WHAT YOU WILL DO:
Copy each line of the listing below exactly.

(DATA BELOW begins)

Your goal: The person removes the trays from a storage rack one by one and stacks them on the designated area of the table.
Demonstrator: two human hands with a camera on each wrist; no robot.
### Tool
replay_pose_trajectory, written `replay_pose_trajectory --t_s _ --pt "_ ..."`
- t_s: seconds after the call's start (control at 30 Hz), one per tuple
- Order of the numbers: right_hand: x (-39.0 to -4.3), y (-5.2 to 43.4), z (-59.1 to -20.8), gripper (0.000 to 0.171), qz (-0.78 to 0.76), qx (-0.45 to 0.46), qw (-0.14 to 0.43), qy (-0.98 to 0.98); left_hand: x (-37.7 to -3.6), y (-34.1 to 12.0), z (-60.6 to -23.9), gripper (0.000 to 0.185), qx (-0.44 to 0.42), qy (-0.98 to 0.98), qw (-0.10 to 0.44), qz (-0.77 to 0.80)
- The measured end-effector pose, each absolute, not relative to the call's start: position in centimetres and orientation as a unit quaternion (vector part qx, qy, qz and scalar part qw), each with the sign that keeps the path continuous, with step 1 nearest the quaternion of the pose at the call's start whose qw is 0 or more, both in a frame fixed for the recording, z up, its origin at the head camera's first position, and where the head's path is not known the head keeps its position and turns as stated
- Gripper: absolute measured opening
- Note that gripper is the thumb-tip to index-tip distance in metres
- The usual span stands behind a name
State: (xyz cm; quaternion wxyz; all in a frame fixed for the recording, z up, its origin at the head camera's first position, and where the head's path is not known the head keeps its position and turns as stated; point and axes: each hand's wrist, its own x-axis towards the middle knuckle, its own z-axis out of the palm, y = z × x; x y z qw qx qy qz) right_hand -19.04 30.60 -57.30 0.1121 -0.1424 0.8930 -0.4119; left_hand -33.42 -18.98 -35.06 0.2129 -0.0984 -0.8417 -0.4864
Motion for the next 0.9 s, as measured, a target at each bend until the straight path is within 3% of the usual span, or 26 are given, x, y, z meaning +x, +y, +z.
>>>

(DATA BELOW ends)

ANSWER SECTION:
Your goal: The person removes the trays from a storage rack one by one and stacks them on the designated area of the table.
Demonstrator: two human hands with a camera on each wrist; no robot.
### Tool
replay_pose_trajectory, written `replay_pose_trajectory --t_s _ --pt "_ ..."`
- t_s: seconds after the call's start (control at 30 Hz), one per tuple
- Order of the numbers: right_hand: x (-39.0 to -4.3), y (-5.2 to 43.4), z (-59.1 to -20.8), gripper (0.000 to 0.171), qz (-0.78 to 0.76), qx (-0.45 to 0.46), qw (-0.14 to 0.43), qy (-0.98 to 0.98); left_hand: x (-37.7 to -3.6), y (-34.1 to 12.0), z (-60.6 to -23.9), gripper (0.000 to 0.185), qx (-0.44 to 0.42), qy (-0.98 to 0.98), qw (-0.10 to 0.44), qz (-0.77 to 0.80)
- The measured end-effector pose, each absolute, not relative to the call's start: position in centimetres and orientation as a unit quaternion (vector part qx, qy, qz and scalar part qw), each with the sign that keeps the path continuous, with step 1 nearest the quaternion of the pose at the call's start whose qw is 0 or more, both in a frame fixed for the recording, z up, its origin at the head camera's first position, and where the head's path is not known the head keeps its position and turns as stated
- Gripper: absolute measured opening
- Note that gripper is the thumb-tip to index-tip distance in metres
- The usual span stands behind a name
State: (xyz cm; quaternion wxyz; all in a frame fixed for the recording, z up, its origin at the head camera's first position, and where the head's path is not known the head keeps its position and turns as stated; point and axes: each hand's wrist, its own x-axis towards the middle knuckle, its own z-axis out of the palm, y = z × x; x y z qw qx qy qz) right_hand -19.04 30.60 -57.30 0.1121 -0.1424 0.8930 -0.4119; left_hand -33.42 -18.98 -35.06 0.2129 -0.0984 -0.8417 -0.4864
Motion for the next 0.9 s, as measured, a target at each bend until the straight path is within 3% of the usual span, or 26 are given, x, y, z meaning +x, +y, +z.
>>>

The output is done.